Principles of prompt design:
- Focus on a single task: Make the AI process only one task or one set of data at a time.
- Seamless connection: The end of the prompt should connect naturally to the beginning of the AI's answer; for brief (one or two lines) input content, it can be placed at the very end of the prompt.
- Language consistency: Write the prompt in the primary working language; place target language text at the end.

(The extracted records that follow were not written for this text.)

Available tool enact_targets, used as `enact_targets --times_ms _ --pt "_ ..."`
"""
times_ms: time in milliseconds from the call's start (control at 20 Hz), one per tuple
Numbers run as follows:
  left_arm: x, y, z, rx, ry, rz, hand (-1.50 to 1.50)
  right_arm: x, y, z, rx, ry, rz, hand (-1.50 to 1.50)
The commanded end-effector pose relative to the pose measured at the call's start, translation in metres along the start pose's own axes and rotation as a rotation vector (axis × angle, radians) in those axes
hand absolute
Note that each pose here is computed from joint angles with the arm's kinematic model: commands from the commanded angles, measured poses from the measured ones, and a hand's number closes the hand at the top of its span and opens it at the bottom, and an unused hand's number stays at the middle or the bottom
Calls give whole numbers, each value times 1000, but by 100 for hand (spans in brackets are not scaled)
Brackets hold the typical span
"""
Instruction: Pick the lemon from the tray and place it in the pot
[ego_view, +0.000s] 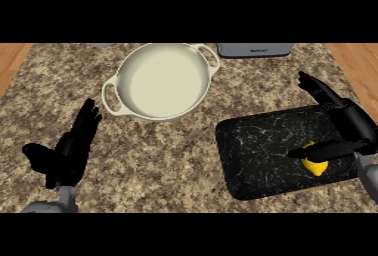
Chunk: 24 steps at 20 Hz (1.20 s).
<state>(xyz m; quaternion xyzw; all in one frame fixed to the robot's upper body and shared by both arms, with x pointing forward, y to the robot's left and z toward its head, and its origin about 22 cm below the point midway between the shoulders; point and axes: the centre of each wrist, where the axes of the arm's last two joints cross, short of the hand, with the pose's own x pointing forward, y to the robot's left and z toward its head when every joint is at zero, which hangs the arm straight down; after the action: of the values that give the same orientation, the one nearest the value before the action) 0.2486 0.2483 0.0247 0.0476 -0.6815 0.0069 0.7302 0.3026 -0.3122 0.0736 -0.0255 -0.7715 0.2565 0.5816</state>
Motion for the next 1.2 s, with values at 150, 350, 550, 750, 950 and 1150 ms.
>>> enact_targets --times_ms 150,350,550,750,950,1150 --pt "26 -17 -6 -23 13 38 0 11 -68 88 16 -176 237 -150" --pt "27 -20 -7 -23 29 44 0 56 -119 89 82 -21 490 -150" --pt "32 -6 -5 -39 30 38 0 74 -128 104 173 73 568 -150" --pt "41 -22 -5 -39 18 38 0 125 -130 84 291 184 652 -150" --pt "33 -12 -11 -59 28 41 0 124 -109 86 329 314 677 -150" --pt "29 -23 -11 -74 30 33 0 111 -100 84 334 411 681 -150"
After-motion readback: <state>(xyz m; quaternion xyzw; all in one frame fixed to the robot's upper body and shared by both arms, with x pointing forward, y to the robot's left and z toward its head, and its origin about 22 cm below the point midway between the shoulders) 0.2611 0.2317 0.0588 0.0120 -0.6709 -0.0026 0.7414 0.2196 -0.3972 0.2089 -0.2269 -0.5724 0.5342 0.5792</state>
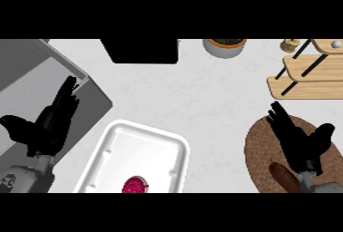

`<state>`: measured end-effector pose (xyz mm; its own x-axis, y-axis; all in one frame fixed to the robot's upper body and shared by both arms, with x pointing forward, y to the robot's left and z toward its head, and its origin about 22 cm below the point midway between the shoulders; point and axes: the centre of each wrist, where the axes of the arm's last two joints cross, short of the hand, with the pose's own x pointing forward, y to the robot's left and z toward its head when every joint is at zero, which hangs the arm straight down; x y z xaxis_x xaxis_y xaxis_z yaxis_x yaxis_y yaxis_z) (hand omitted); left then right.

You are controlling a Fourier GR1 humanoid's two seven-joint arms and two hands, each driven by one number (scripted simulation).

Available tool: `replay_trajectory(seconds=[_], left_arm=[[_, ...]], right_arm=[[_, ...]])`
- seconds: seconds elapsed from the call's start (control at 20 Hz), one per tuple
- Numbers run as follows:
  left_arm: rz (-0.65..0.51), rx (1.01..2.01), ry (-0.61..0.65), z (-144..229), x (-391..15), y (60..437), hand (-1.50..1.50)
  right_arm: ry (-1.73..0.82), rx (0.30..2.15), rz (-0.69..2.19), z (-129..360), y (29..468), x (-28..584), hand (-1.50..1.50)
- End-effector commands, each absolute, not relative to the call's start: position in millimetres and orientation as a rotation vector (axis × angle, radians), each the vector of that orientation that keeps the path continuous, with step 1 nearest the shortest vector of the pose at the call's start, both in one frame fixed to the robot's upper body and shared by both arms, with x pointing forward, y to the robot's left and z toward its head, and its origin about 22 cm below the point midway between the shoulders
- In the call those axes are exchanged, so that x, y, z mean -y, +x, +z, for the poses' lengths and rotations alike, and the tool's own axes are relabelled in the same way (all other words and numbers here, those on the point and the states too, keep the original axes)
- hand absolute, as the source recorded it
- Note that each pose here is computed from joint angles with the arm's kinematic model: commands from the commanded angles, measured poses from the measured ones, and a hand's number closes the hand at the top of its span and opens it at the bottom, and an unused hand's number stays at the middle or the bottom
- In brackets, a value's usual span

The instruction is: Pick the bell pepper from the placemat and place it in the tiered shelf

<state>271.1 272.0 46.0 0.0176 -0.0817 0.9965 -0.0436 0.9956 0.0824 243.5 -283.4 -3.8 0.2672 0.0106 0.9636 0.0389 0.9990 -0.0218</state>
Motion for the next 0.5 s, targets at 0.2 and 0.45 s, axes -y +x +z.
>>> replay_trajectory(seconds=[0.2,0.45], left_arm=[[-0.180,1.633,0.187,49,-257,268,0.00],[-0.185,1.630,0.141,56,-261,268,0.00]], right_arm=[[-0.124,1.681,-0.004,65,259,382,-1.50],[-0.656,1.531,-0.001,50,232,435,1.50]])
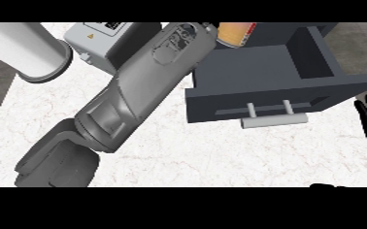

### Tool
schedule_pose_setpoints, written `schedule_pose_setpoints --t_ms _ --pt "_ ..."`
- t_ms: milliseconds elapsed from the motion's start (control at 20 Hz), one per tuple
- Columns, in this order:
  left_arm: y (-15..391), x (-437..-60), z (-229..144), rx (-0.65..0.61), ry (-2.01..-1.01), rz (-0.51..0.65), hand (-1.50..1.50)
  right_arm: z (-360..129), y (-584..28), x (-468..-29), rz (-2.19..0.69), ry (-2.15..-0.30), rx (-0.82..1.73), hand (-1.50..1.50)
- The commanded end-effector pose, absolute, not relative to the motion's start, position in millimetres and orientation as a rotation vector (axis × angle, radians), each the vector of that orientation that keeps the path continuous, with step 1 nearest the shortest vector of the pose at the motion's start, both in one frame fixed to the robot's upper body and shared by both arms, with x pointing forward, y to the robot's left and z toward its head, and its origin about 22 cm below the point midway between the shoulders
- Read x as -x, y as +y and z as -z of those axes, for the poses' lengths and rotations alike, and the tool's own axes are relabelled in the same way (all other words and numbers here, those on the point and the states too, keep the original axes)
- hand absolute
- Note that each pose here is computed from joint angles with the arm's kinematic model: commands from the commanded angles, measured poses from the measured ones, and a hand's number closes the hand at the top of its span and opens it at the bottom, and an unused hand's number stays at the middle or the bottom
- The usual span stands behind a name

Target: Pick up the can, place it into the drawer and close the drawer

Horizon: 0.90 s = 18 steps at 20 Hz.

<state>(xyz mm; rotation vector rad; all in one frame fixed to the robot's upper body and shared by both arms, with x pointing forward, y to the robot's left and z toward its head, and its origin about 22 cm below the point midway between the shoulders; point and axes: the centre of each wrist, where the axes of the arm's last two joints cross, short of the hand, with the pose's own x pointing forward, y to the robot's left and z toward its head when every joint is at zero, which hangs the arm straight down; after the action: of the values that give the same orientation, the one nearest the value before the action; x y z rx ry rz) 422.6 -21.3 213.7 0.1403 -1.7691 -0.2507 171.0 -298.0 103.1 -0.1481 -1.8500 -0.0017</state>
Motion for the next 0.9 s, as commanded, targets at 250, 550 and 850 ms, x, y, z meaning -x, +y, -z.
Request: schedule_pose_setpoints --t_ms 250,550,850 --pt "-19.3 -425.1 -195.5 -0.238 -1.768 0.278 1.5 -103.2 -293.1 -184.5 -0.015 -1.86 0.134 -1.5" --pt "-9.3 -431.1 -179.9 -0.29 -1.795 0.298 1.5 -112.0 -295.3 -179.1 -0.022 -1.881 0.146 -1.5" --pt "-5.4 -431.3 -168.8 -0.339 -1.76 0.252 -1.5 -111.8 -298.7 -179.6 -0.046 -1.883 0.138 -1.5"
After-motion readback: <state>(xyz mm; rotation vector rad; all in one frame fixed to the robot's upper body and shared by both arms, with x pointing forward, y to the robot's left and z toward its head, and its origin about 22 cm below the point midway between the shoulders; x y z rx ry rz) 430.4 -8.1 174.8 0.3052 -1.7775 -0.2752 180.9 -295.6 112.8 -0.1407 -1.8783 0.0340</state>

- Be concise and clear: Use concise wording, focus more on writing "what to do" and less on "what not to do"; avoid exposing the large language model to irrelevant content.
- Explicit output format: Specify a clear output format (e.g., JSON, XML, Markdown) for easy parsing.
- Workflow first: Avoid having the large language model perform deterministic tasks, or restrict large model behavior only with prompts.
- Modular design: Break down complex prompts into multiple modules and global templates, with each module having a single responsibility.
- Template variables: Use
{{ variable }}and other Jinja2 template syntax. - Context control: Minimize the use of context messages; prioritize optimizing prompt quality.
- Tool description: Provide clear, specific descriptions and parameter explanations for tools; do not provide useless tools.